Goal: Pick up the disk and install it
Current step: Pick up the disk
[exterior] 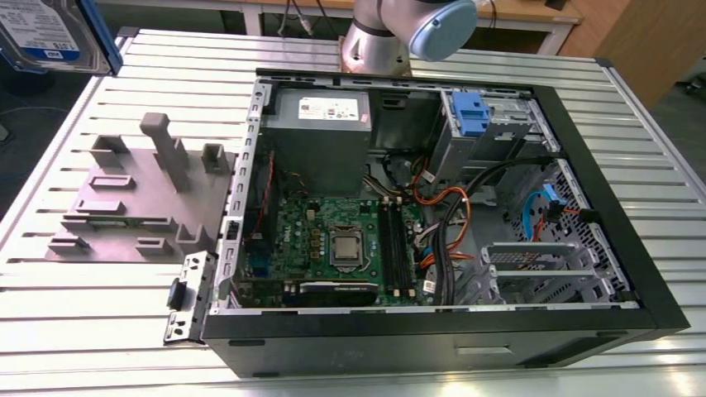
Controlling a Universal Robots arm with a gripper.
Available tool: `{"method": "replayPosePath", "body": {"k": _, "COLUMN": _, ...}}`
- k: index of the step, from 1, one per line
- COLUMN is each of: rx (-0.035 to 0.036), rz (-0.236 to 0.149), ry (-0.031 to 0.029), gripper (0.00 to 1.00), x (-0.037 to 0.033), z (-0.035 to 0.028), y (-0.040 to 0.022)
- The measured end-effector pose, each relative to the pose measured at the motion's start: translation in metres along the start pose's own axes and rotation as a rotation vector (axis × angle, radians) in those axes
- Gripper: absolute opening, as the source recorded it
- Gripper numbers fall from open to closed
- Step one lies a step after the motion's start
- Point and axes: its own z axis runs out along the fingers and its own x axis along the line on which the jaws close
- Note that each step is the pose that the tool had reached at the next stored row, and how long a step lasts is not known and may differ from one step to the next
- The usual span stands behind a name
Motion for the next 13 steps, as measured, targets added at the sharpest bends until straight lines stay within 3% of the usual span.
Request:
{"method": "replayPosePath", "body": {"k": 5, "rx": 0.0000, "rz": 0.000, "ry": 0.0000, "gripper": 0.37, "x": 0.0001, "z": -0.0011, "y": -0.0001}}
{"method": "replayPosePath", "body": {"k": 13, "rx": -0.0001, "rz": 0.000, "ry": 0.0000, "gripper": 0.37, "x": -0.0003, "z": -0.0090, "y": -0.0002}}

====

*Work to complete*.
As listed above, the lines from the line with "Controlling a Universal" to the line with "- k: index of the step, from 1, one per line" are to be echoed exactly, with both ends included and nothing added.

*Completed exercise*.
Controlling a Universal Robots arm with a gripper.
Available tool: `{"method": "replayPosePath", "body": {"k": _, "COLUMN": _, ...}}`
- k: index of the step, from 1, one per line

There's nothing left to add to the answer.